Action item
The data shown below should all be retyped exactly.

Recorded information
• • • •
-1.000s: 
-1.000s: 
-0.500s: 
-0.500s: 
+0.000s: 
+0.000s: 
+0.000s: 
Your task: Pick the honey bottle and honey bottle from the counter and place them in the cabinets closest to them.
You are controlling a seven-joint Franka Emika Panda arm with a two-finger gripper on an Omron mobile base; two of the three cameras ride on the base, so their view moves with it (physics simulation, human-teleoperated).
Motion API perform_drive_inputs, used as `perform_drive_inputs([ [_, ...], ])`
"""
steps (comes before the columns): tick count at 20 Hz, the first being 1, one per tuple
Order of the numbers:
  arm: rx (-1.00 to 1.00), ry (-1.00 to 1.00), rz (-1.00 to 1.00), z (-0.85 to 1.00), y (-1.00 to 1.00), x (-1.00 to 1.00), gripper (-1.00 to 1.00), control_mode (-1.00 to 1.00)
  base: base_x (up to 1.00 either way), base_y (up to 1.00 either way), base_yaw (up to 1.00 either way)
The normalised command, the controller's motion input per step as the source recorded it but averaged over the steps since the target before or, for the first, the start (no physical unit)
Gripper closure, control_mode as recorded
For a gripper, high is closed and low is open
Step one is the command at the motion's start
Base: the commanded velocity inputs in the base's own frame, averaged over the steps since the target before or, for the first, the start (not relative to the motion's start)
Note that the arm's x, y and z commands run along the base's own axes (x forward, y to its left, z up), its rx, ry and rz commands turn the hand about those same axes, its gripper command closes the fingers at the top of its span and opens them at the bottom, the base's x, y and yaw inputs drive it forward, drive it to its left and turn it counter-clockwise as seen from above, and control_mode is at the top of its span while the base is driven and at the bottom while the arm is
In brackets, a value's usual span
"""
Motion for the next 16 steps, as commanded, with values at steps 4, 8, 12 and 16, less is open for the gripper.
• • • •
Solution to this problem
-1.000s: 
-1.000s: 
-0.500s: 
-0.500s: 
+0.000s: 
+0.000s: 
+0.000s: 
Your task: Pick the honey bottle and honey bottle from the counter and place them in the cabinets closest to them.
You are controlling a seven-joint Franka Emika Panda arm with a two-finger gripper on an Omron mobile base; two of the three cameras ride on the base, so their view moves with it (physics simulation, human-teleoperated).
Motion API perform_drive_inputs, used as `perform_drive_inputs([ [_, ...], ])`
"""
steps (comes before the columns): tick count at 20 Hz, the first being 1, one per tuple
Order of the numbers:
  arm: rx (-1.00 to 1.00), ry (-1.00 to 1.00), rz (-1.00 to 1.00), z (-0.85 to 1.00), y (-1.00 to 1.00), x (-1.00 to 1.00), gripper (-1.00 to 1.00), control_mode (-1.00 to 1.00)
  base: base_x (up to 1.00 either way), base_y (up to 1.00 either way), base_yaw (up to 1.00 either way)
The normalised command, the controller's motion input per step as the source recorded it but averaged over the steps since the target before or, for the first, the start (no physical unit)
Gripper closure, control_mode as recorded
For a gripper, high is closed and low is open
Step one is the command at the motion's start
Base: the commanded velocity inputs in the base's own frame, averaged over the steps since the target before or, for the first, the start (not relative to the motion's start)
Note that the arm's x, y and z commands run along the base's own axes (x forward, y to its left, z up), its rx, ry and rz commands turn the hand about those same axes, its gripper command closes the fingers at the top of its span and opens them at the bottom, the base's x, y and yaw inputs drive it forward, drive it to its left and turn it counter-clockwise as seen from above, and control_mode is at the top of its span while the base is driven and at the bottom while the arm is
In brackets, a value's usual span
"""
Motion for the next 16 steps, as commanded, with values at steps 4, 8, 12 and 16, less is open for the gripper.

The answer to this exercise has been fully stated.